Task objective —
What lines below mention the word "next"? Copy each one.

---- Provided records

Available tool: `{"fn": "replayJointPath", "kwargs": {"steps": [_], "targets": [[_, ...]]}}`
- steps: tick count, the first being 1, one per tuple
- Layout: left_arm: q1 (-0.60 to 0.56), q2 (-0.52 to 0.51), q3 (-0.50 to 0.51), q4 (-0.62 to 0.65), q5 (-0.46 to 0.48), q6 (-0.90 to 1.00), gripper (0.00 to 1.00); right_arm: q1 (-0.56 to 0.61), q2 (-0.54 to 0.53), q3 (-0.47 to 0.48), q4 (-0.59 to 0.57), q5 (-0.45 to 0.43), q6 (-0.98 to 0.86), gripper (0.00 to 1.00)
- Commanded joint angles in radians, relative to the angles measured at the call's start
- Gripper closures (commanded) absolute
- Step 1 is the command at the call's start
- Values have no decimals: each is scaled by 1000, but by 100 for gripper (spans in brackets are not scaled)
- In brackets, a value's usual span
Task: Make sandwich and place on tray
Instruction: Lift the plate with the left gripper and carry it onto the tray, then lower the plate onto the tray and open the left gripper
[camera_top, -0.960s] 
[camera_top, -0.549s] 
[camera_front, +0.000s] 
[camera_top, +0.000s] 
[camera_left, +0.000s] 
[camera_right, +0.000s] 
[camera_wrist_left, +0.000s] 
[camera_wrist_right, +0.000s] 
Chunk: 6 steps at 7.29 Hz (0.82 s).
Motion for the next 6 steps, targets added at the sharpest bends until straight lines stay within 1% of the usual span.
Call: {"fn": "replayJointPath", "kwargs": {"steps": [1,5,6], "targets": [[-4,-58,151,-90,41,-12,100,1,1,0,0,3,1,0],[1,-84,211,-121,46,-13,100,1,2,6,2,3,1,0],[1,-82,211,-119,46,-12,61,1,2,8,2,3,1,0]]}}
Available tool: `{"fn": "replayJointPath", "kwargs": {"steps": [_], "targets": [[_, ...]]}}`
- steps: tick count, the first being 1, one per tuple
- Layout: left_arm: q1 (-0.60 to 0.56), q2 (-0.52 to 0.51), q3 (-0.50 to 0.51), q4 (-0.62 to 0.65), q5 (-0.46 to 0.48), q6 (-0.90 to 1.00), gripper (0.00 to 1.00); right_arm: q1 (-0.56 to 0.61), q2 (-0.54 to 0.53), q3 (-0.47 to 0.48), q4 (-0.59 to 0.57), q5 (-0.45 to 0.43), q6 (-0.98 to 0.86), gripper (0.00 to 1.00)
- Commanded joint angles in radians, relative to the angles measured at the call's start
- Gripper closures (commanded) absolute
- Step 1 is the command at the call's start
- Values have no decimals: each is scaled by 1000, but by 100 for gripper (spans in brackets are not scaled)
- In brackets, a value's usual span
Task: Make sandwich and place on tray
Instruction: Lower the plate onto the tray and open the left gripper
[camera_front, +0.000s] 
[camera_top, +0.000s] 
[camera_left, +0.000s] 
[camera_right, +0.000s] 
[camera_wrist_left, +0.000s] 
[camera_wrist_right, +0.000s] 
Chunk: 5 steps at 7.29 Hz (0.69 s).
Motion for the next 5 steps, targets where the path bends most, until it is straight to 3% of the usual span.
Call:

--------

Reply —
Motion for the next 6 steps, targets added at the sharpest bends until straight lines stay within 1% of the usual span.
Motion for the next 5 steps, targets where the path bends most, until it is straight to 3% of the usual span.

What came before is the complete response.